Postdiction: When Temporal Regularity Drives Space Perception through Prestimulus Alpha Oscillations.
Laetitia GrabotChristoph KayserVirginie van WassenhovePublished in: eNeuro (2021)
In postdiction, the last stimulus of a sequence changes the perception of the preceding stimuli. Postdiction has been reported in all sensory modalities, but its neural underpinnings remain poorly understood. In the rabbit illusion, a sequence of nonequidistant stimuli presented isochronously is perceived as equidistantly spaced. This illusion might be driven by an internal prior favoring a constant-speed motion. Here, we hypothesized that prestimulus alpha oscillations (8-12 Hz), known to correlate with perceptual expectations and biases, would reflect the degree to which perceptual reports are influenced by a constant-speed prior.

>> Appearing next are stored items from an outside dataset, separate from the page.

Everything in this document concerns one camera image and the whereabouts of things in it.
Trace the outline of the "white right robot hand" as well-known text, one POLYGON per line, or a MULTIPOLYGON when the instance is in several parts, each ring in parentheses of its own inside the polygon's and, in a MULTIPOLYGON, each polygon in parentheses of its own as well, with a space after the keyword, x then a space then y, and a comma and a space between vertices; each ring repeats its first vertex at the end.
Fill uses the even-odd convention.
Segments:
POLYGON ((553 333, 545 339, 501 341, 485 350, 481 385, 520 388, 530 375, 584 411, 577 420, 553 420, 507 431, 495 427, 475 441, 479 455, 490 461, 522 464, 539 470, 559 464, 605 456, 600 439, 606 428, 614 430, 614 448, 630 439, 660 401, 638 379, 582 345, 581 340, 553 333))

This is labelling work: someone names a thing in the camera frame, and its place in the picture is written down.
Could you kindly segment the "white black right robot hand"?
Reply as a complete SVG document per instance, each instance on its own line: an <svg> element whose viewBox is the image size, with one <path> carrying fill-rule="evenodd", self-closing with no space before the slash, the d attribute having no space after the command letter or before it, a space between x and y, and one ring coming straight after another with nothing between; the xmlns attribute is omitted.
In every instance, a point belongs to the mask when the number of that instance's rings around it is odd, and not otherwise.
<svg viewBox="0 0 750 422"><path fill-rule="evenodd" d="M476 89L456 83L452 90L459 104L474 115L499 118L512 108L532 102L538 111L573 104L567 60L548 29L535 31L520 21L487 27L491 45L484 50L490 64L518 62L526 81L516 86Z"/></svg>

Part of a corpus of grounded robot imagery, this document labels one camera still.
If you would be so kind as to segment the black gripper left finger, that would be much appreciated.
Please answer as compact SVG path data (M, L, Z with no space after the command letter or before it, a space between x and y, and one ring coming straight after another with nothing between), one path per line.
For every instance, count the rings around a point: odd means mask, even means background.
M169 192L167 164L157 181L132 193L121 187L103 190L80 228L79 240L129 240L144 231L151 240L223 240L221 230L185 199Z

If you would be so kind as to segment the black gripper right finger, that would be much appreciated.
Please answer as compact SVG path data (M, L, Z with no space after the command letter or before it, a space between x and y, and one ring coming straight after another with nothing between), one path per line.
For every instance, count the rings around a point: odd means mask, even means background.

Human participants were presented with ambiguous visual sequences while being recorded simultaneously with MEG and EEG: the same sequences yielded an illusory perception in about half the trials, allowing contrasting brain responses elicited by identical sequences causing distinct percepts. As a proxy of an individual's prior, we used the percentage of perceived illusion and the detection criterion, assuming that a strong constant-speed prior would result in a higher rate of illusory percepts. We found that high frontoparietal alpha power was associated with perceiving the sequence according to the individual's prior: participants with high susceptibility to the illusion would report the illusion, while participants with low susceptibility would report the veridical sequence. Additionally, we found that prestimulus alpha phase in occipitoparietal regions dissociated illusion from no-illusion trials. We interpret our results as suggesting that alpha power reflects an individual's constant-speed prior, whereas alpha phase modulates sensory uncertainty.